What Is Healthy?

by FitBuff Brandon on November 14, 2007 · 14 comments

in General Health

What is healthy? At first, this may seem like an easy question to answer. However, when you actually stop and think about it, it's not easy at all.

Is it the number of push-ups you can do? Is it the distance you can run? Is it how well-rounded your diet is? Or could it somehow be a combination of these things and more?

The more I think about it, the more I realize that the easiest way to determine what is healthy is to point out what I know isn't healthy: starvation diets, foods high in bad cholesterol, sedentary lifestyles, trans fat, simple sugars, lack of sleep, and so on, and so on.

This list of what it means to be unhealthy is very easy to compile. But, this whole thing gets a bit tricky when you honestly don't know if one particular activity or product is healthy or if it isn't.

Thanks to smart advertising and widely spread half-truths, it's sometimes nearly impossible to make sense of it all. Fortunately, voices of discontent are starting to be heard, and food manufacturers are coming clean about their so-called "healthy" offerings.

We now know that just because a bread is labeled as being "Wheat Bread", all that really means is that it contains some portion of wheat flower (the rest is made of enriched wheat and then colored with a caramel to give it that healthy brown look).

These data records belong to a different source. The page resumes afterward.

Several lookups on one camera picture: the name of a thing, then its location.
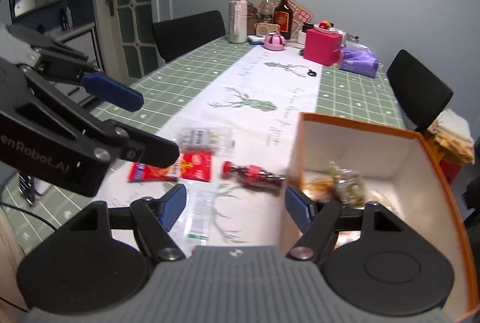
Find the green bean snack bag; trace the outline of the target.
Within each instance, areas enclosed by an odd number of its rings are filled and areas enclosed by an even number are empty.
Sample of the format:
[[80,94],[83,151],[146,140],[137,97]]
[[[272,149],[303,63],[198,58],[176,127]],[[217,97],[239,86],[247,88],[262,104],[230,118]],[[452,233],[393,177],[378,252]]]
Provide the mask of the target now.
[[317,178],[302,185],[303,193],[319,203],[338,202],[345,208],[362,209],[365,206],[365,185],[356,171],[329,163],[329,177]]

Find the red snack bag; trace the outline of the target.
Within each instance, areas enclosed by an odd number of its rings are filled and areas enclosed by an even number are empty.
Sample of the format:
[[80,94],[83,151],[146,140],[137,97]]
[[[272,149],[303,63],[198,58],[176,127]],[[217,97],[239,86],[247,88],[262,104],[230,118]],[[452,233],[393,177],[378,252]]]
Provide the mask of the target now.
[[212,154],[210,152],[188,152],[167,168],[135,163],[128,175],[129,182],[177,182],[188,179],[210,182],[212,177]]

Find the clear yogurt ball bag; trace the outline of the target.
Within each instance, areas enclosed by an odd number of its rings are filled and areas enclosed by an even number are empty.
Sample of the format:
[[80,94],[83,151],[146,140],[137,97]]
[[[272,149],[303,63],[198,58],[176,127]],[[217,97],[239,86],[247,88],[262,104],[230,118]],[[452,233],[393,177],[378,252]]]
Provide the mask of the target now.
[[233,131],[227,127],[186,127],[180,131],[176,142],[181,152],[225,155],[235,149]]

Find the chocolate bean cola bottle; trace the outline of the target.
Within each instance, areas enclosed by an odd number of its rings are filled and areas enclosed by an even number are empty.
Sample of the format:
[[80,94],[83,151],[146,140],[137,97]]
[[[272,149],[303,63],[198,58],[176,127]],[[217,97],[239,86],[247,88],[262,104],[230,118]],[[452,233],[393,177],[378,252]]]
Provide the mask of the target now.
[[260,166],[240,166],[231,161],[223,163],[222,177],[233,179],[245,187],[266,191],[278,191],[285,181],[283,174],[275,174]]

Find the green checked tablecloth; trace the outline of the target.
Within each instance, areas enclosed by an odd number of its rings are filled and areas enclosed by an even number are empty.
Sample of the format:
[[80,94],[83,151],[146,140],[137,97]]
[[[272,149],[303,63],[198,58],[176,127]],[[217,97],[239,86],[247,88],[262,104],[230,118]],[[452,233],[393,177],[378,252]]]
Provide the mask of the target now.
[[[308,76],[309,70],[317,76]],[[134,88],[144,96],[139,111],[103,102],[92,114],[167,138],[187,125],[231,127],[240,151],[257,139],[265,139],[271,152],[290,149],[302,112],[404,127],[383,72],[371,79],[326,67],[293,47],[272,52],[220,38],[145,76]]]

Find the orange cardboard box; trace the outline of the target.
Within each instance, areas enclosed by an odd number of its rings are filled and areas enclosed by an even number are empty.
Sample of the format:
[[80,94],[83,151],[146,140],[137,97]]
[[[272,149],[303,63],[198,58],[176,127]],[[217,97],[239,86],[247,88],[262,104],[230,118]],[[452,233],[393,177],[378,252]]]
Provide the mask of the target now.
[[286,181],[294,187],[325,178],[329,166],[352,169],[416,232],[450,261],[455,281],[445,310],[462,322],[479,310],[478,281],[452,190],[425,139],[401,130],[316,113],[301,113]]

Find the white deer table runner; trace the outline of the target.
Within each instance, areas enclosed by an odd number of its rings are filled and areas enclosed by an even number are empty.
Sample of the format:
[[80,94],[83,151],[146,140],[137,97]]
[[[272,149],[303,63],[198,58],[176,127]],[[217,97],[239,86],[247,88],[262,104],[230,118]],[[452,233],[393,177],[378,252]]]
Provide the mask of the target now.
[[322,68],[298,50],[216,40],[137,83],[143,107],[129,113],[105,104],[94,114],[171,139],[188,129],[216,132],[208,182],[189,181],[187,205],[172,228],[185,253],[199,245],[276,245],[281,239],[281,191],[223,177],[222,165],[259,166],[284,174],[299,115],[317,107]]

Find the glass panel door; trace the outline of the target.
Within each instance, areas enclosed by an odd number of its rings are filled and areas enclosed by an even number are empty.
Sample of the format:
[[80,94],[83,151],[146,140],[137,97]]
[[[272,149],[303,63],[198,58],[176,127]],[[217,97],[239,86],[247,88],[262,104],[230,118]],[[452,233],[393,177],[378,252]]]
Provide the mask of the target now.
[[104,70],[130,84],[160,67],[152,0],[93,0]]

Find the black chair far left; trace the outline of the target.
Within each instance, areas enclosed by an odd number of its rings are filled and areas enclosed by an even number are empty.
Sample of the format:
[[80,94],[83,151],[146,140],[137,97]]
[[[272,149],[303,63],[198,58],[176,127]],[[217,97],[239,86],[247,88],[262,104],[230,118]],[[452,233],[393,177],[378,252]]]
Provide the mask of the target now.
[[165,63],[226,35],[219,10],[154,22],[152,33],[159,55]]

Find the stool with folded cloths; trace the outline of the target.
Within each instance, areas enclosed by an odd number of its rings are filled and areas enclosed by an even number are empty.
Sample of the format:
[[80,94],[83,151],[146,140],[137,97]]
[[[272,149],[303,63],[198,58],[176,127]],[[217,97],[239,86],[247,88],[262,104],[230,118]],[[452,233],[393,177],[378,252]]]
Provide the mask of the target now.
[[425,132],[425,138],[449,184],[465,165],[475,163],[470,125],[453,110],[443,110]]

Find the black chair right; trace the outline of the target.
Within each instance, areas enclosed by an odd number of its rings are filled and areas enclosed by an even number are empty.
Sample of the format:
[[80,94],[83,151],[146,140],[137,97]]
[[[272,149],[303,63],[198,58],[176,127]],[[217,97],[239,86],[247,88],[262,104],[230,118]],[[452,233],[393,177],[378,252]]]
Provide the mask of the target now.
[[453,90],[408,51],[401,49],[386,76],[415,131],[425,132],[453,97]]

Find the purple tissue pack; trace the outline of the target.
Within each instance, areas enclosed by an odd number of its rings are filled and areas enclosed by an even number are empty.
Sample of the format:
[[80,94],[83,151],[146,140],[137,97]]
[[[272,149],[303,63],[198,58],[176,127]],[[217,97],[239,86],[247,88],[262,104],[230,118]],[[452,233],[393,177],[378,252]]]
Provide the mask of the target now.
[[343,49],[340,70],[375,79],[379,61],[368,49]]

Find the white tall tumbler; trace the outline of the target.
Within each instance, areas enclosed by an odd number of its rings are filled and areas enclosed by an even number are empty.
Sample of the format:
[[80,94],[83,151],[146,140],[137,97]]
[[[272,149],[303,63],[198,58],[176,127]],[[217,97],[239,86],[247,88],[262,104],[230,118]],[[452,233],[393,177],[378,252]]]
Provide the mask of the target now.
[[247,0],[229,0],[229,42],[247,41]]

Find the brown liquor bottle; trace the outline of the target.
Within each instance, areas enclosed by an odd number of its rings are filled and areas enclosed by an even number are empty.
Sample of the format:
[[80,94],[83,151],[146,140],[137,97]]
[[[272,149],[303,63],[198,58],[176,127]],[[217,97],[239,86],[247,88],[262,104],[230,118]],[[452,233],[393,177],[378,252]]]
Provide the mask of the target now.
[[274,10],[274,23],[279,26],[280,34],[286,39],[291,38],[291,29],[293,21],[293,10],[289,5],[289,0],[280,0]]

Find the colourful patterned card board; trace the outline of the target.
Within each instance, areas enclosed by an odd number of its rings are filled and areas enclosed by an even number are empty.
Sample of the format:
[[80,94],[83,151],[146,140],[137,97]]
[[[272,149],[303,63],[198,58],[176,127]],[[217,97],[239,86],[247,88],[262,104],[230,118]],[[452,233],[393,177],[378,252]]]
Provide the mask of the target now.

The key is to look for bread that is listed as being 100% Whole Wheat or Whole Grain.

The same goes for many juices. For years, juice manufacturers made it seem like giving your kids their product was a healthy choice. But, we now know that so many of the juices in your supermarket contain the same amount of sugar (if not more) than some brands of soda.

As for fitness, that's just as confusing. For years, people suggested starving yourself and then doing aerobics for five hours a day. Fast forward to today, and it's almost common knowledge that starvation diets don't work (and, in fact, typically lead to an increase in weight gain) and that extremely long periods of aerobic exercise is overly taxing to the heart and can lead to the catabolization of muscle (HIIT, anyone?).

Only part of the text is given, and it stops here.